Collected data entries
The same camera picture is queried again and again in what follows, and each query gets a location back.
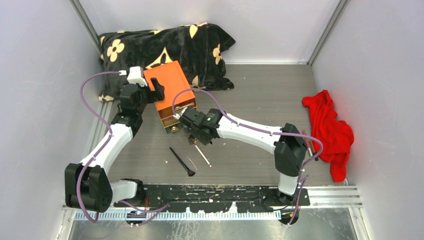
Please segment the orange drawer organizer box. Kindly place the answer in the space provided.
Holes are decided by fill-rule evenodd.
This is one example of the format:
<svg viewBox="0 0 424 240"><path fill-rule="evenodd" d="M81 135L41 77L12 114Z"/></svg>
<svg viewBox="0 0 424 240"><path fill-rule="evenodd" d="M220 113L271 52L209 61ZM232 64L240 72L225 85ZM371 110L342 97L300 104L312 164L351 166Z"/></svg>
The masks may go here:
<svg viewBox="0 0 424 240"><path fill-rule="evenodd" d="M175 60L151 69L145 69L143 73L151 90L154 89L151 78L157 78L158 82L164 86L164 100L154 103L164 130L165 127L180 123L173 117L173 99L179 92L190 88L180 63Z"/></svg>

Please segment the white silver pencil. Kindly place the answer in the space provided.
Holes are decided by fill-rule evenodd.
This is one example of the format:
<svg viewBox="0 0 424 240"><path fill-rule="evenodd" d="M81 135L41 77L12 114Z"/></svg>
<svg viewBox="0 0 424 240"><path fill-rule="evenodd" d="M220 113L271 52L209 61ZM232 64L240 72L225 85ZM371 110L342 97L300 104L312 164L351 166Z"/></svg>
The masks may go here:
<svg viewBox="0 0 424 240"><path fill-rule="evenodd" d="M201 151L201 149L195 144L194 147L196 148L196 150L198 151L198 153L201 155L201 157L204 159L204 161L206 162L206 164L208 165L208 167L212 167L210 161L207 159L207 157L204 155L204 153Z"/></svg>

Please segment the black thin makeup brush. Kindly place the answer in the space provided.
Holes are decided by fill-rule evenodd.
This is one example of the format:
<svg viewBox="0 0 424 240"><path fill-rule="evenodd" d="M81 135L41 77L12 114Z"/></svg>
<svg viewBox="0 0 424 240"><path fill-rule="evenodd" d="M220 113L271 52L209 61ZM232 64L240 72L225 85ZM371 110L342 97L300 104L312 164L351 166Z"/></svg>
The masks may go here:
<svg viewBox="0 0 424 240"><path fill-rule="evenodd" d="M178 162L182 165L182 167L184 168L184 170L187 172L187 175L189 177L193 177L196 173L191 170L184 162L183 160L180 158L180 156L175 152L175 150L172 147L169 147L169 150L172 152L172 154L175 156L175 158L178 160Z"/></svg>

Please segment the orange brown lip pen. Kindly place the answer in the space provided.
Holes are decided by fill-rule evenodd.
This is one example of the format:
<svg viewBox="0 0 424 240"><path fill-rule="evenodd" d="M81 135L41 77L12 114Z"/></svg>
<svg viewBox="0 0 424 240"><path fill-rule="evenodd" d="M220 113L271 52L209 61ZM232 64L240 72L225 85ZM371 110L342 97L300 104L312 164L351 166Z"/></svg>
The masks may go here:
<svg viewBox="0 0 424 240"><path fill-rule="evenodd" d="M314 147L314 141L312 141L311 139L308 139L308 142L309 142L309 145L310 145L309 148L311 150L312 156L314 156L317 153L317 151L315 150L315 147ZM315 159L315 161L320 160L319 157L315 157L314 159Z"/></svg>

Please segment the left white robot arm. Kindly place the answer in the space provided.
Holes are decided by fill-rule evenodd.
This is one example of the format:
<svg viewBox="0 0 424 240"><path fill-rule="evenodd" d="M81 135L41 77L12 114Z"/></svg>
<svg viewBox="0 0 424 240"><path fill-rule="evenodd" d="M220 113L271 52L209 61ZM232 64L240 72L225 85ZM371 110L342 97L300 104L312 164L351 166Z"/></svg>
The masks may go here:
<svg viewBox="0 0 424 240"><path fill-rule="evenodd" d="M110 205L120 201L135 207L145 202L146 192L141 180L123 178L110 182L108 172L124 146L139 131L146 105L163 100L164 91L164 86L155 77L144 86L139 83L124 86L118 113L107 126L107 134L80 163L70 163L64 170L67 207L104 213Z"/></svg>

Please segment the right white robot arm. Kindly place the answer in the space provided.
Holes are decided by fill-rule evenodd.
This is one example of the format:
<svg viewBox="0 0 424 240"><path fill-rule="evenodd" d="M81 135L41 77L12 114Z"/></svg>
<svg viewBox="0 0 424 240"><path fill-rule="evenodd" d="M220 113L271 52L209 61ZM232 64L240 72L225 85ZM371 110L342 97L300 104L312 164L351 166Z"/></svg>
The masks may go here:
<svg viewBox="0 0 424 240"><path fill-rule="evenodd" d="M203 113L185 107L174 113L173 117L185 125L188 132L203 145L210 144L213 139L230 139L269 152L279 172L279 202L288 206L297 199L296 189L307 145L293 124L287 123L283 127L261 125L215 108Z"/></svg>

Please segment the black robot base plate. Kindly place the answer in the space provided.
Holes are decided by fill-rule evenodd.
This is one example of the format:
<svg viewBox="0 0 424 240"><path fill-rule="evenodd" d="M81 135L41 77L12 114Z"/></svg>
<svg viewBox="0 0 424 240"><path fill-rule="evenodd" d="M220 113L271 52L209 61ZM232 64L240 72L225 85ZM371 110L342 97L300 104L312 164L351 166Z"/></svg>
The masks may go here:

> [REQUIRED WORK]:
Count of lines with "white": please work it out for the entries above and give the number by itself.

> [SOLVED EXERCISE]:
3